Seit Jahren wird der Umgang der Betreibungsämter mit den Steuerschulden kritisiert. Wird ein Schuldner betrieben und sein Lohn gepfändet, rechnet das Betreibungsamt die laufenden Steuern bei der Berechnung des Existenzminimums nicht ein. Das ist so in den Richtlinien für die Berechnung des Notbedarfs der Konferenz der Betreibungs- und Konkursbeamten der Schweiz vorgesehen. Unter dem Titel Steuern heisst es: «Diese sind bei der Berechnung des Notbedarfs nicht zu berücksichtigen.»
Folge: Die Schuldner sind gar nicht in der Lage, die laufenden Steuern zu bezahlen, weil ihnen innerhalb des Existenzminimums kein Geld dafür bleibt. Anders ist dies nur bei ausländischen Angestellten, die der Quellensteuer unterliegen. Hier ist gemäss Richtlinien bei der Berechnung der pfändbaren Quote vom Lohn auszugehen, der tatsächlich ausbezahlt wird.
Zwei Kantone berücksichtigten früher die laufenden Steuern im betreibungsrechtlichen Existenzminimum: Solothurn und St. Gallen. Das Bundesgericht pfiff den Kanton Solothurn aber mit einem Urteil vom 22. Mai 2014 zurück und bezeichnete den Einbezug der Steuern in den Notbedarf als «willkürlich» (BGE 140 III 337). Das Kreisschreiben des Kantonsgerichts St. Gallen über die Berechnung des betreibungsrechtlichen Existenzminimums liess bis April 2020 eine Berücksichtigung der laufenden Steuern zu.
Gemäss dem Leiter des Betreibungsamts St. Gallen und Sprecher der Konferenz der Betreibungsbeamten Bogdan Todic werden die Steuern heute in keinem Kanton mehr bei der Festsetzung des Notbedarfs einbezogen. Im Kanton St. Gallen sei dies ohnehin nur selten vorgekommen. Eine Berücksichtigung der Steuern sei gemäss altem Kreisschreiben nur dann möglich gewesen, wenn der Schuldner beim Pfändungsvollzug mit den Steuerzahlungen «à jour» gewesen sei. «Dies kam in der Praxis fast nie vor», sagt Todic.

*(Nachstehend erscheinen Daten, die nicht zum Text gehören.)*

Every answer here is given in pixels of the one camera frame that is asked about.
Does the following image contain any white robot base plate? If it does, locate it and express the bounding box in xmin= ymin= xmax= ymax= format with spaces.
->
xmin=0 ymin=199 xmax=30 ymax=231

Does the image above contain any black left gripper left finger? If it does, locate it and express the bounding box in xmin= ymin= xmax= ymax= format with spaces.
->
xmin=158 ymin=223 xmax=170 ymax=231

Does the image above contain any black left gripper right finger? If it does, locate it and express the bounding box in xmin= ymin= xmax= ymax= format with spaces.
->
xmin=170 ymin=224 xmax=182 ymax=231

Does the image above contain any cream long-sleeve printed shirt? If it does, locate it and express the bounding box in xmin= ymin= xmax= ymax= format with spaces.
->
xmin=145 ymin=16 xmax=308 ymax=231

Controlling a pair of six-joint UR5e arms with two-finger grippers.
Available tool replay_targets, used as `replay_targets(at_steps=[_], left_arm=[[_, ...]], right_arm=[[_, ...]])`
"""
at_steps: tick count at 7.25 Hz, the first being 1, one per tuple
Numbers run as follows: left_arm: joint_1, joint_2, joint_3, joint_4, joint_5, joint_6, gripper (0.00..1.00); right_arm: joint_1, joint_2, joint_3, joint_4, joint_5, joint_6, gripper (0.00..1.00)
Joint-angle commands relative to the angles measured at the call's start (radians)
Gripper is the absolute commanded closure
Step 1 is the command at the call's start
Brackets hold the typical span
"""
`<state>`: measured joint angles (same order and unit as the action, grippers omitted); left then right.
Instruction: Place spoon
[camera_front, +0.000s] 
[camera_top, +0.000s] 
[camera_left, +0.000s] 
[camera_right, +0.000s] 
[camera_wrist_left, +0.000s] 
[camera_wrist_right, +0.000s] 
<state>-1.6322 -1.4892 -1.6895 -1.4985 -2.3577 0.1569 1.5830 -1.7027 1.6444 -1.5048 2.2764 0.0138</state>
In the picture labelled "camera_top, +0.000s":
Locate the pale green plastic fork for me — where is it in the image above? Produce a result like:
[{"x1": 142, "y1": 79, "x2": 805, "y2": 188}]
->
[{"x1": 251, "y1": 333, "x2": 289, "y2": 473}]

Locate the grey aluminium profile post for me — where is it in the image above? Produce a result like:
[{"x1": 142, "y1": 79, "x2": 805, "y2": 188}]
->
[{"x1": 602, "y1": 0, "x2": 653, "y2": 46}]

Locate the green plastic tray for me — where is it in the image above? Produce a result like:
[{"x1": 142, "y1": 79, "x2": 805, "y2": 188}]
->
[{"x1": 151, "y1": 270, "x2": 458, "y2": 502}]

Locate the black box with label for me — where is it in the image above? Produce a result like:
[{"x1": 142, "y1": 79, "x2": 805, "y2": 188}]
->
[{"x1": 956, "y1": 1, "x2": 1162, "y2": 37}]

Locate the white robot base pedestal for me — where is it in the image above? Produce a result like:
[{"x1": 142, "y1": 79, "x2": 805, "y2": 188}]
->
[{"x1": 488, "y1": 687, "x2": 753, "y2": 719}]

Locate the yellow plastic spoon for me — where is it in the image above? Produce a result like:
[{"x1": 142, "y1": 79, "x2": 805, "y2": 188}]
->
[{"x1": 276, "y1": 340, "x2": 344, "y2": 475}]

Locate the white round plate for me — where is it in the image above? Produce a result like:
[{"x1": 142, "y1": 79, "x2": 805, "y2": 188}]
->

Der Bundesrat will zuerst die Folgeeffekte prüfen
Die Thurgauer SVP-Nationalrätin Diana Gutjahr will das ändern, indem die Steuern bei der Berechnung des Existenzminimums künftig berücksichtigt werden. Heute könne jemand mit einer Lohnpfändung kein Geld für die Steuern auf die Seite legen, was einen Abbau der ausstehenden Schulden verunmögliche, argumentiert sie. Zudem kritisiert sie die Ungleichbehandlung mit Quellensteuerpflichtigen. Gutjahr reichte Ende 2018 ein entsprechendes Postulat ein. Der Nationalrat nahm es im März 2019 im beschleunigten Verfahren an.
Nun ist die Sache beim Bundesrat. Er bezieht den Vorschlag jedoch nicht in die laufende Revision des Schuldbetreibungs- und Konkursgesetzes (SchKG) ein. Dies würde «der Komplexität der Thematik nicht gerecht», schreibt er im erläuternden Bericht. Die Neuerung würde demnach Folgeeffekte zum Beispiel bei der Berechnung von familienrechtlichen Unterhaltsbeiträgen mit sich bringen.